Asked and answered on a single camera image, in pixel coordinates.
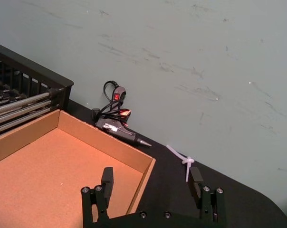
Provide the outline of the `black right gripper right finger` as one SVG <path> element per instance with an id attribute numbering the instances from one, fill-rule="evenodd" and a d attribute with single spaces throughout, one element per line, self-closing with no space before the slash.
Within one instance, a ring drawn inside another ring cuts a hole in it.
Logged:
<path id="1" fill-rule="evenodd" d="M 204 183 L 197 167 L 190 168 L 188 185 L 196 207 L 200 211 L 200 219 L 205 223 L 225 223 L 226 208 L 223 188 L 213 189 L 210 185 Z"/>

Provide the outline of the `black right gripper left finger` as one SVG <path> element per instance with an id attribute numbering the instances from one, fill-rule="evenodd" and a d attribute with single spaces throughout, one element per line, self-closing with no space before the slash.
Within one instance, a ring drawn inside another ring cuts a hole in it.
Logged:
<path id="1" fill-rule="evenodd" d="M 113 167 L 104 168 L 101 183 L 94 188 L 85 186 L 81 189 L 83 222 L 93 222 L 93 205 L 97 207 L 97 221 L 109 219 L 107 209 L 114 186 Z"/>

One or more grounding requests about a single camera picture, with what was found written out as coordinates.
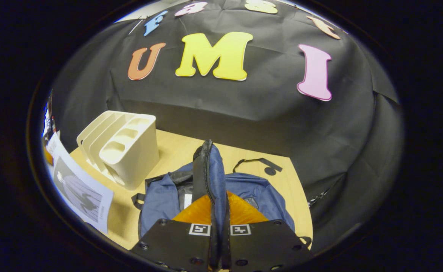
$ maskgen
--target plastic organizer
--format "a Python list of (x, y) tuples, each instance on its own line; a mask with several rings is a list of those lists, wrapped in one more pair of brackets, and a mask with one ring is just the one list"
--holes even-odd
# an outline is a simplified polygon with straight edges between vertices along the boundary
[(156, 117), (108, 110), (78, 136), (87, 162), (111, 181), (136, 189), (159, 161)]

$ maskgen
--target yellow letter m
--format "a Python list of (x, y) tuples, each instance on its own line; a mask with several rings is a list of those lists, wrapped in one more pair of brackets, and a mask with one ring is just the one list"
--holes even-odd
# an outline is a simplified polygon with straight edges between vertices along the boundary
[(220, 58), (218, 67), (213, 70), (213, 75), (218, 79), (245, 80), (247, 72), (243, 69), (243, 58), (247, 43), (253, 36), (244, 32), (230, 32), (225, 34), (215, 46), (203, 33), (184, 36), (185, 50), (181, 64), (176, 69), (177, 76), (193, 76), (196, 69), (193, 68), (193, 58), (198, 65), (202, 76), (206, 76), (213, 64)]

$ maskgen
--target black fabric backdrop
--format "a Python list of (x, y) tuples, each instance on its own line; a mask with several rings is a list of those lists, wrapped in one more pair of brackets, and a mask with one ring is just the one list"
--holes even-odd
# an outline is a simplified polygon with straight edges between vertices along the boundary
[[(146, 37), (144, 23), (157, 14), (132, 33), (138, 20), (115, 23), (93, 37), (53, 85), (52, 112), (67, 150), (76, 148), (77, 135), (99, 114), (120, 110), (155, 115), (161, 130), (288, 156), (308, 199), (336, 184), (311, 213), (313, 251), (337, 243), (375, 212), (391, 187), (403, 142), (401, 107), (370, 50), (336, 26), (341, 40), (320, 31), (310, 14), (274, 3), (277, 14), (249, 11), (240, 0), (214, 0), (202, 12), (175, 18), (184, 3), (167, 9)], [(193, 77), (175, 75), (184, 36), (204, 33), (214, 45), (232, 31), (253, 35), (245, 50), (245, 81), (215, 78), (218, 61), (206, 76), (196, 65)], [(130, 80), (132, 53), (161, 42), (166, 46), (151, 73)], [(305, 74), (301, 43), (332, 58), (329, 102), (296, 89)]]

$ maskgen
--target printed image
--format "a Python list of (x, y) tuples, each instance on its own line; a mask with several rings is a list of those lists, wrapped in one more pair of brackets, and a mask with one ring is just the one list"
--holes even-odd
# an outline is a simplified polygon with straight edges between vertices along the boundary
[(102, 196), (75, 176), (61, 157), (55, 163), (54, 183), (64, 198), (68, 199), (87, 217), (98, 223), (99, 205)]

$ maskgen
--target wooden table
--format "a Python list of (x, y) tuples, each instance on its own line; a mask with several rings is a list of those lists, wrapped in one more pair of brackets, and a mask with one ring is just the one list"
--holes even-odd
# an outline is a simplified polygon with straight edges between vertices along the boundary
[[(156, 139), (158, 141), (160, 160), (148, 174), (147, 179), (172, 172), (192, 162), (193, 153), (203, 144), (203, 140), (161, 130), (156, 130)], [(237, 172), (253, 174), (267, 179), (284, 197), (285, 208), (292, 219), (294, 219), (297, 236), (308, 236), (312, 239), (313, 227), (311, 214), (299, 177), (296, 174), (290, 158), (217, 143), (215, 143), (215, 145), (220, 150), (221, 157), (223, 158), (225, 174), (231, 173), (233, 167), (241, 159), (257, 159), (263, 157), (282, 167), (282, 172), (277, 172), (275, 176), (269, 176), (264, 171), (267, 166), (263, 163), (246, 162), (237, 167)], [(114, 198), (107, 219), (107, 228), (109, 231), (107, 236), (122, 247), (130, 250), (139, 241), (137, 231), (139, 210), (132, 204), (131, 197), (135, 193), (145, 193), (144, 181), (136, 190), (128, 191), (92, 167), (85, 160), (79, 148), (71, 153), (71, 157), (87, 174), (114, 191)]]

_ACTION ITEM:_
Keep each line of the records exactly as it is while transcribing them, but leave the images behind.

_EXERCISE RESULT:_
Asked and answered on a single camera image, in pixel coordinates.
Provide the outline of the `black right gripper right finger` as one SVG <path> element per instance with an id attribute numbering the instances from one, fill-rule="evenodd" and a d attribute with single spaces throughout, one element per line, self-closing with no space before the slash.
Within one instance, a ring drawn inside another ring cuts a hole in it.
Logged:
<path id="1" fill-rule="evenodd" d="M 204 183 L 197 167 L 190 168 L 188 185 L 196 207 L 200 211 L 200 219 L 205 223 L 225 223 L 226 208 L 223 188 L 213 189 L 210 185 Z"/>

Provide the outline of the `black right gripper left finger` as one SVG <path> element per instance with an id attribute numbering the instances from one, fill-rule="evenodd" and a d attribute with single spaces throughout, one element per line, self-closing with no space before the slash.
Within one instance, a ring drawn inside another ring cuts a hole in it.
Logged:
<path id="1" fill-rule="evenodd" d="M 113 167 L 104 168 L 101 183 L 94 188 L 85 186 L 81 189 L 83 222 L 93 222 L 93 205 L 97 207 L 97 221 L 109 219 L 107 209 L 114 186 Z"/>

One or more grounding requests about a single camera picture, with what was found written out as coordinates.
$ maskgen
--target plastic organizer
--format "a Python list of (x, y) tuples, each instance on its own line; a mask with several rings is a list of those lists, wrapped in one more pair of brackets, and a mask with one ring is just the one list"
--holes even-odd
# an outline is a simplified polygon with straight edges between vertices along the boundary
[(156, 117), (108, 110), (78, 136), (87, 162), (111, 181), (136, 189), (159, 161)]

$ maskgen
--target yellow letter m
--format "a Python list of (x, y) tuples, each instance on its own line; a mask with several rings is a list of those lists, wrapped in one more pair of brackets, and a mask with one ring is just the one list"
--holes even-odd
# an outline is a simplified polygon with straight edges between vertices along the boundary
[(220, 58), (218, 67), (213, 70), (213, 75), (218, 79), (245, 80), (247, 72), (243, 69), (243, 58), (247, 43), (253, 36), (244, 32), (230, 32), (225, 34), (215, 46), (203, 33), (184, 36), (185, 50), (181, 64), (176, 69), (177, 76), (193, 76), (196, 69), (193, 68), (193, 58), (198, 65), (202, 76), (206, 76), (213, 64)]

$ maskgen
--target black fabric backdrop
--format "a Python list of (x, y) tuples, each instance on its own line; a mask with several rings is a list of those lists, wrapped in one more pair of brackets, and a mask with one ring is just the one list"
--holes even-odd
# an outline is a simplified polygon with straight edges between vertices along the boundary
[[(146, 37), (144, 23), (157, 14), (132, 33), (138, 20), (115, 23), (93, 37), (53, 85), (52, 112), (67, 150), (76, 148), (77, 135), (99, 114), (120, 110), (155, 115), (161, 130), (288, 156), (308, 199), (336, 184), (311, 213), (313, 251), (337, 243), (375, 212), (391, 187), (403, 142), (401, 107), (370, 50), (336, 26), (341, 40), (320, 31), (310, 14), (274, 3), (277, 14), (249, 11), (240, 0), (214, 0), (202, 12), (175, 18), (184, 3), (167, 9)], [(193, 77), (175, 75), (184, 36), (204, 33), (214, 45), (232, 31), (253, 35), (245, 50), (245, 81), (215, 78), (218, 61), (206, 76), (196, 65)], [(130, 80), (132, 53), (161, 42), (166, 46), (151, 73)], [(305, 74), (301, 43), (332, 58), (329, 102), (296, 89)]]

$ maskgen
--target printed image
--format "a Python list of (x, y) tuples, each instance on its own line; a mask with several rings is a list of those lists, wrapped in one more pair of brackets, and a mask with one ring is just the one list"
--holes even-odd
# an outline is a simplified polygon with straight edges between vertices along the boundary
[(102, 196), (75, 176), (61, 157), (55, 163), (54, 183), (64, 198), (68, 199), (87, 217), (98, 223), (99, 205)]

$ maskgen
--target wooden table
--format "a Python list of (x, y) tuples, each instance on its own line; a mask with several rings is a list of those lists, wrapped in one more pair of brackets, and a mask with one ring is just the one list"
--holes even-odd
# an outline is a simplified polygon with straight edges between vertices along the boundary
[[(156, 139), (158, 141), (160, 160), (148, 174), (147, 179), (172, 172), (192, 162), (193, 153), (203, 144), (203, 140), (161, 130), (156, 130)], [(237, 172), (253, 174), (267, 179), (284, 197), (285, 208), (292, 219), (294, 219), (297, 236), (308, 236), (312, 239), (313, 227), (311, 214), (299, 177), (296, 174), (290, 158), (217, 143), (215, 143), (215, 145), (220, 150), (221, 157), (223, 158), (225, 174), (231, 173), (233, 167), (241, 159), (257, 159), (263, 157), (282, 167), (282, 172), (277, 172), (275, 176), (269, 176), (264, 171), (267, 166), (263, 163), (246, 162), (237, 167)], [(114, 198), (107, 219), (107, 228), (109, 231), (107, 236), (122, 247), (130, 250), (139, 241), (137, 231), (139, 210), (132, 204), (131, 197), (135, 193), (145, 193), (144, 181), (136, 190), (128, 191), (92, 167), (85, 160), (79, 148), (71, 153), (71, 157), (87, 174), (114, 191)]]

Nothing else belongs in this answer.